Saskatchewan is the only province in the country not providing COVID-19 data to the Public Health Agency of Canada.
Dr. Adam Oggiello decided that the people of Saskatchewan deserved better than a grayed out rectangle labeled “N/A” representing their province and began to do the math and photo-shopping numbers on the map themselves.
“The message, intention or not, seems to be that they want you to just move on with life and not assess the risk,” said Ogiglo, a family physician in Saskatoon.
“They have completely swayed us by not giving us data in a timely manner and a transparent way to assess those risks.”
Oggyglo’s map shared in his Facebook group “SK COVID-19 Perspectives” shows Saskatchewan leading the country in deaths per capita.
From February 6–12, 42 deaths were reported in the province, of whom 29 were 80 years of age and older.
He said that we experienced our omicron wave later than other provinces, putting us in the thick of it.
“I think Omicron is everywhere and I mean, we see it in our clinic, we see it in long-term care facilities,” Ogiglo said. “With the virus being everywhere you’re going to see the spillover effect naturally occurring in these places.”
22 new COVID-19 outbreaks were confirmed in long-term care and care home settings from February 6-12.
The biggest problem is the lack of current data, said Saskatchewan Seniors Mechanism, with data that is a week or two old no longer relevant.
“When we think about decision making we no longer have data and so it seems we are going blind,” said Linda Anderson, communications employee at Saskatchewan Seniors Mechanisms.
“We have to rely on institutions to talk with residents’ families and friends about what decisions would be best in their facility, to keep track of what’s happening.”
The Canadian Association of Retired Persons (CARP) also said that communication is the most important thing in care homes right now.
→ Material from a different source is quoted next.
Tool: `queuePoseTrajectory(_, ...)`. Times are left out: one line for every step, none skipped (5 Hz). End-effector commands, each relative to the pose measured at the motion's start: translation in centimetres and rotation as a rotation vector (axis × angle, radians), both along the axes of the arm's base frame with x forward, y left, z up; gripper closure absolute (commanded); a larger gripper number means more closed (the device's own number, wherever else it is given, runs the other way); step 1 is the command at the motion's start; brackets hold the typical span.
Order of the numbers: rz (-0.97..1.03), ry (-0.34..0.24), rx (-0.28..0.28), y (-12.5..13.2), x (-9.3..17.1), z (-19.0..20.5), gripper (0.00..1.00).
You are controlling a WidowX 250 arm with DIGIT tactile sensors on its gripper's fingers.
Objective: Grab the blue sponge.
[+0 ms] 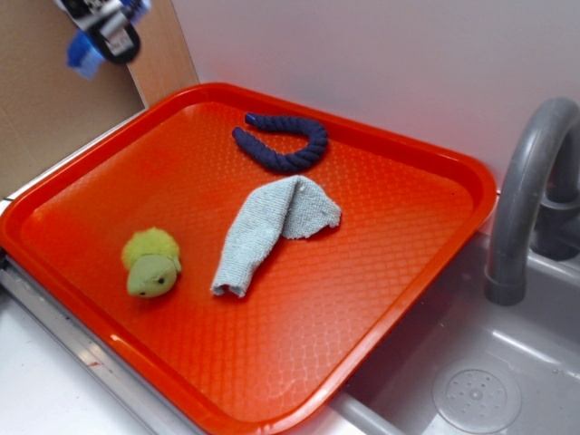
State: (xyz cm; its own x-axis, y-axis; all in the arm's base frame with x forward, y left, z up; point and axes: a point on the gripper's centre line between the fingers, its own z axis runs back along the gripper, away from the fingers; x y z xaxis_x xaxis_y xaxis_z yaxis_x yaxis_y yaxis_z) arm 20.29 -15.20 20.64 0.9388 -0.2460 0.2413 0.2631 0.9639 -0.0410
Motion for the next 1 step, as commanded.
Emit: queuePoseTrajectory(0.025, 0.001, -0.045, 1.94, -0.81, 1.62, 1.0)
“It’s one thing to know that you won’t see your family or friends for a week or two, it’s another to be left without any idea whether it’s going to be put away for another six months.” . . . family,” said CARP Chief Operating Officer Bill VanGorder.
We have a responsibility to keep our loved ones safe, regardless of provincial mandates, VanGorder said.
“When we have a lot of people who are at high risk, we have to take more careful control about their care than with other conditions,” VanGorder said. “Saskatchewan should look after individuals and how we care for them according to their needs.”
Both organizations said a total lockdown of residents from outside is not the answer, as isolation could be even more dangerous than the virus.
With a shortage of staff in long-term care homes, this can cause problems with the quality of care. VanGorder said that many family members take care of themselves.
Andersen said keeping these residents safe falls short of balancing masking and vaccinations with facilities setting their own rules to keep residents safe.
The mask mandate in the province is set to be lifted at the end of the month, but Oggyglo thinks these restrictions should remain in place for some time.
“We all want the restrictions to be lifted, we all want to get back to normalcy, but we want to do it in the safest way possible,” he said, adding that hospitalizations are currently at a high level. .
Ogiglo encouraged people to continue wearing masks in public places even after the mandate is lifted, saying it’s important to know where we are in terms of the pandemic, we’re not in a good place right now.
“When people are assessing their risk, I want to keep in mind that the virus is at almost record high levels in many areas of the province,” Ogiglo said.